* **Your task**
Exactly what is written in the records below should be returned, minus the images.

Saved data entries
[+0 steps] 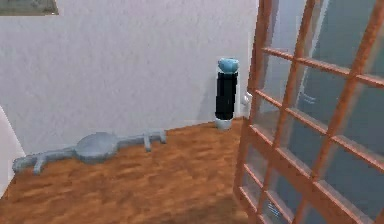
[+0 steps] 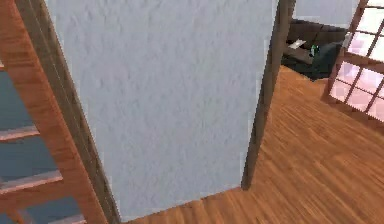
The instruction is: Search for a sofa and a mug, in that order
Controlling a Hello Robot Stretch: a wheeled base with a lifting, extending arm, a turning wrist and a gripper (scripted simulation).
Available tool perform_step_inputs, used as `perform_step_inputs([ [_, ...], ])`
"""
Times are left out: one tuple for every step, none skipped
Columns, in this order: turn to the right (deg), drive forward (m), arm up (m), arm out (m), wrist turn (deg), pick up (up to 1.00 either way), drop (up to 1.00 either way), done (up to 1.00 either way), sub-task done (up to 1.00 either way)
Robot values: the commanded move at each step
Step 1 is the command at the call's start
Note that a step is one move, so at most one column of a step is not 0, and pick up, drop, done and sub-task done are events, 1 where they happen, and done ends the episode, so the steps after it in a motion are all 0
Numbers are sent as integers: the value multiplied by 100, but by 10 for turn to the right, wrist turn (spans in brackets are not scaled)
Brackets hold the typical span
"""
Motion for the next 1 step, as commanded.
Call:
perform_step_inputs([
  [0,95,0,0,0,0,0,0,0],
])
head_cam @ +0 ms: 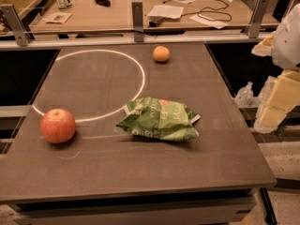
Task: Move orange near green jalapeno chip bag
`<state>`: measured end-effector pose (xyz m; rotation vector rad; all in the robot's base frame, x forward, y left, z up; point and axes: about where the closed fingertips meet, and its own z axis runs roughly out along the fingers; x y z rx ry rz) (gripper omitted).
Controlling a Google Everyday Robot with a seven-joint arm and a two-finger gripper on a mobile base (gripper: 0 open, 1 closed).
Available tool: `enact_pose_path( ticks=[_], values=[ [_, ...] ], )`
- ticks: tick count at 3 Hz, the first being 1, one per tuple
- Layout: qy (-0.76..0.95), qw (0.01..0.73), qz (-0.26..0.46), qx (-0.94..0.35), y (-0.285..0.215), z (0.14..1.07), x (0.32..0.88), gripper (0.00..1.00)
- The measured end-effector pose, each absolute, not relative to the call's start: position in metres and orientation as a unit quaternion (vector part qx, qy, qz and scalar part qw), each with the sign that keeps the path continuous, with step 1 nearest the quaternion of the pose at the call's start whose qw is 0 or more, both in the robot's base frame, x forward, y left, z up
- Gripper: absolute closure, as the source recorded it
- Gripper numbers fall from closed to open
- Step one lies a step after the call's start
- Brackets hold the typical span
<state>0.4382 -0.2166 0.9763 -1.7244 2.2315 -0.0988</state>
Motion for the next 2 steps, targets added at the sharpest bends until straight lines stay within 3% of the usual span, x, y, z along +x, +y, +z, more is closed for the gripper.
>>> enact_pose_path(
  ticks=[2],
  values=[
    [0.774,0.197,-0.005,-0.602,-0.2145,0.9792,0.4441,0.0]
  ],
)
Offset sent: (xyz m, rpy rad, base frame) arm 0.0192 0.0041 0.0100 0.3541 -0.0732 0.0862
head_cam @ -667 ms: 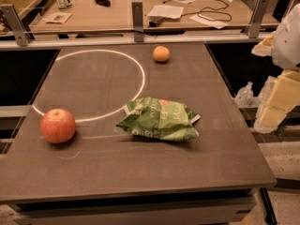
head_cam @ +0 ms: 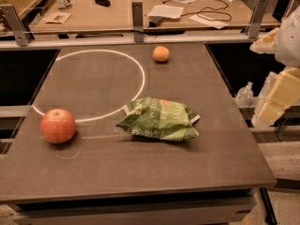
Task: Move orange near green jalapeno chip bag
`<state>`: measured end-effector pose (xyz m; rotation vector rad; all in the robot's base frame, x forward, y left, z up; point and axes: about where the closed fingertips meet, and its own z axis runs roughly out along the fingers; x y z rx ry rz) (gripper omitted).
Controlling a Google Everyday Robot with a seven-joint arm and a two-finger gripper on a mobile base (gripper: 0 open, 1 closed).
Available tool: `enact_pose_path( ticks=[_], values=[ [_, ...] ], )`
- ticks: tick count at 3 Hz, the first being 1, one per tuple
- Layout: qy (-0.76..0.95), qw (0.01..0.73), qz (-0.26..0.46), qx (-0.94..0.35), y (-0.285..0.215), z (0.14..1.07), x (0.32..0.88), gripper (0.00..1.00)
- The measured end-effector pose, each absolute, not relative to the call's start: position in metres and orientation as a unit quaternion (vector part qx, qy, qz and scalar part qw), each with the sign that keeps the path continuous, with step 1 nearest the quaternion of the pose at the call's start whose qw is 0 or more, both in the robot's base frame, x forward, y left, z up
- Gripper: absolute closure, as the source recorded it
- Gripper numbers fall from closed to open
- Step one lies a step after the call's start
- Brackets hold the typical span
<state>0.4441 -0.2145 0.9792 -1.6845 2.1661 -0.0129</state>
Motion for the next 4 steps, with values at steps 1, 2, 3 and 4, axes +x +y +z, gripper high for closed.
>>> enact_pose_path(
  ticks=[1,2,3,4],
  values=[
    [0.766,0.274,0.061,-0.578,-0.226,0.97,0.464,0.0],
    [0.764,0.328,0.114,-0.544,-0.232,0.961,0.482,0.0],
    [0.779,0.357,0.134,-0.497,-0.243,0.947,0.501,0.0],
    [0.8,0.367,0.137,-0.455,-0.244,0.93,0.521,0.0]
  ],
)
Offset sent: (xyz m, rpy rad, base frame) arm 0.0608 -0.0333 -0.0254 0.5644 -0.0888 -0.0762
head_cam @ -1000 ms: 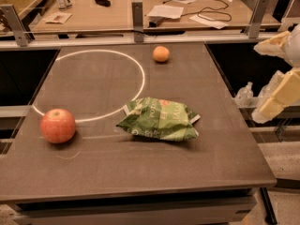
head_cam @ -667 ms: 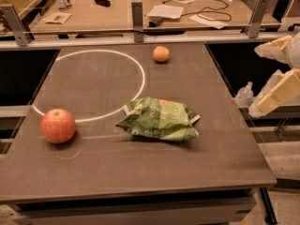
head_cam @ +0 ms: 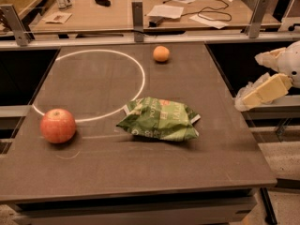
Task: Move orange near green jalapeno chip bag
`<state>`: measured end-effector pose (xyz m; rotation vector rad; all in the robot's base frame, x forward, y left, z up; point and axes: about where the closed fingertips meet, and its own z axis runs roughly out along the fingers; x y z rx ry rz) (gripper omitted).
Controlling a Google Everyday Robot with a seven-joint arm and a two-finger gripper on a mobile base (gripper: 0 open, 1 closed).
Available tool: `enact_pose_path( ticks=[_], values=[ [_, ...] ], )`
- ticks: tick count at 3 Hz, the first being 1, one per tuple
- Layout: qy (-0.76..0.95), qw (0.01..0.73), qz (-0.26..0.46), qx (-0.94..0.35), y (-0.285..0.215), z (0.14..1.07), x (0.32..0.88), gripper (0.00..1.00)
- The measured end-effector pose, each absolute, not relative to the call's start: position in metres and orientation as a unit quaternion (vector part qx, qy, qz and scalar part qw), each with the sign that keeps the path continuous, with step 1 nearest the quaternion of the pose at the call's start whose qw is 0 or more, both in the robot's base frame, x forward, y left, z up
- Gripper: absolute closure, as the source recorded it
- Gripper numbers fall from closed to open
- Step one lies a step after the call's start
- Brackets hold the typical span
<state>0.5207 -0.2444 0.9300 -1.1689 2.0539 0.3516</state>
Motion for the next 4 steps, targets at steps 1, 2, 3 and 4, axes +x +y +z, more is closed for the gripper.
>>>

* **Response below**
[+0 steps] 
[+0 steps] 
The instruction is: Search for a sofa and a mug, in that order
Controlling a Hello Robot Stretch: a wheeled base with a lifting, extending arm, a turning wrist and a gripper (scripted simulation).
Available tool perform_step_inputs, used as `perform_step_inputs([ [_, ...], ])`
"""
Times are left out: one tuple for every step, none skipped
Columns, in this order: turn to the right (deg), drive forward (m), arm up (m), arm out (m), wrist turn (deg), pick up (up to 1.00 either way), drop (up to 1.00 either way), done (up to 1.00 either way), sub-task done (up to 1.00 either way)
Robot values: the commanded move at each step
Step 1 is the command at the call's start
Note that a step is one move, so at most one column of a step is not 0, and pick up, drop, done and sub-task done are events, 1 where they happen, and done ends the episode, so the steps after it in a motion are all 0
Numbers are sent as integers: the value multiplied by 100, but by 10 for turn to the right, wrist turn (spans in brackets are not scaled)
Brackets hold the typical span
"""
Motion for the next 1 step, as commanded.
Call:
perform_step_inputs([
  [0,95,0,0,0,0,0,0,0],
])
head_cam @ +0 ms: 
Task: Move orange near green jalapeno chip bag
`<state>`: measured end-effector pose (xyz m; rotation vector rad; all in the robot's base frame, x forward, y left, z up; point and axes: about where the closed fingertips meet, and its own z axis runs roughly out along the fingers; x y z rx ry rz) (gripper omitted).
Controlling a Google Everyday Robot with a seven-joint arm and a two-finger gripper on a mobile base (gripper: 0 open, 1 closed).
Available tool: `enact_pose_path( ticks=[_], values=[ [_, ...] ], )`
- ticks: tick count at 3 Hz, the first being 1, one per tuple
- Layout: qy (-0.76..0.95), qw (0.01..0.73), qz (-0.26..0.46), qx (-0.94..0.35), y (-0.285..0.215), z (0.14..1.07), x (0.32..0.88), gripper (0.00..1.00)
- The measured end-effector pose, each absolute, not relative to the call's start: position in metres and orientation as a unit quaternion (vector part qx, qy, qz and scalar part qw), each with the sign that keeps the path continuous, with step 1 nearest the quaternion of the pose at the call's start whose qw is 0 or more, both in the robot's base frame, x forward, y left, z up
- Gripper: absolute closure, as the source recorded it
- Gripper numbers fall from closed to open
- Step one lies a step after the call's start
- Brackets hold the typical span
<state>0.4382 -0.2166 0.9763 -1.7244 2.2315 -0.0988</state>
Motion for the next 2 steps, targets added at the sharpest bends until straight lines stay within 3% of the usual span, x, y, z along +x, +y, +z, more is closed for the gripper.
>>> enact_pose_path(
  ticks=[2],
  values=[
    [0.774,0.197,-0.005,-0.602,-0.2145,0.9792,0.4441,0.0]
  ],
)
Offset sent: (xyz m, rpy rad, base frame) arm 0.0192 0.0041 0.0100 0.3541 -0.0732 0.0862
head_cam @ -667 ms: 
head_cam @ +0 ms: 
Task: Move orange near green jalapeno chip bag
`<state>`: measured end-effector pose (xyz m; rotation vector rad; all in the robot's base frame, x forward, y left, z up; point and axes: about where the closed fingertips meet, and its own z axis runs roughly out along the fingers; x y z rx ry rz) (gripper omitted).
Controlling a Google Everyday Robot with a seven-joint arm and a two-finger gripper on a mobile base (gripper: 0 open, 1 closed).
Available tool: `enact_pose_path( ticks=[_], values=[ [_, ...] ], )`
- ticks: tick count at 3 Hz, the first being 1, one per tuple
- Layout: qy (-0.76..0.95), qw (0.01..0.73), qz (-0.26..0.46), qx (-0.94..0.35), y (-0.285..0.215), z (0.14..1.07), x (0.32..0.88), gripper (0.00..1.00)
- The measured end-effector pose, each absolute, not relative to the call's start: position in metres and orientation as a unit quaternion (vector part qx, qy, qz and scalar part qw), each with the sign that keeps the path continuous, with step 1 nearest the quaternion of the pose at the call's start whose qw is 0 or more, both in the robot's base frame, x forward, y left, z up
- Gripper: absolute closure, as the source recorded it
- Gripper numbers fall from closed to open
- Step one lies a step after the call's start
- Brackets hold the typical span
<state>0.4441 -0.2145 0.9792 -1.6845 2.1661 -0.0129</state>
Motion for the next 4 steps, with values at steps 1, 2, 3 and 4, axes +x +y +z, gripper high for closed.
>>> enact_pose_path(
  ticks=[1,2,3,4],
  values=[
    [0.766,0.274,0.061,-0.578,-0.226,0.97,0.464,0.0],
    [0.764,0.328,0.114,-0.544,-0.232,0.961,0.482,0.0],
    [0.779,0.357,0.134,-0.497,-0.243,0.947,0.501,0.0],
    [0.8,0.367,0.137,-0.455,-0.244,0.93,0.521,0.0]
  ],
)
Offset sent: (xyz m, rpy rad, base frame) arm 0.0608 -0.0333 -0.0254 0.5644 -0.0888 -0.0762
head_cam @ -1000 ms: 
head_cam @ -667 ms: 
head_cam @ +0 ms: 
Task: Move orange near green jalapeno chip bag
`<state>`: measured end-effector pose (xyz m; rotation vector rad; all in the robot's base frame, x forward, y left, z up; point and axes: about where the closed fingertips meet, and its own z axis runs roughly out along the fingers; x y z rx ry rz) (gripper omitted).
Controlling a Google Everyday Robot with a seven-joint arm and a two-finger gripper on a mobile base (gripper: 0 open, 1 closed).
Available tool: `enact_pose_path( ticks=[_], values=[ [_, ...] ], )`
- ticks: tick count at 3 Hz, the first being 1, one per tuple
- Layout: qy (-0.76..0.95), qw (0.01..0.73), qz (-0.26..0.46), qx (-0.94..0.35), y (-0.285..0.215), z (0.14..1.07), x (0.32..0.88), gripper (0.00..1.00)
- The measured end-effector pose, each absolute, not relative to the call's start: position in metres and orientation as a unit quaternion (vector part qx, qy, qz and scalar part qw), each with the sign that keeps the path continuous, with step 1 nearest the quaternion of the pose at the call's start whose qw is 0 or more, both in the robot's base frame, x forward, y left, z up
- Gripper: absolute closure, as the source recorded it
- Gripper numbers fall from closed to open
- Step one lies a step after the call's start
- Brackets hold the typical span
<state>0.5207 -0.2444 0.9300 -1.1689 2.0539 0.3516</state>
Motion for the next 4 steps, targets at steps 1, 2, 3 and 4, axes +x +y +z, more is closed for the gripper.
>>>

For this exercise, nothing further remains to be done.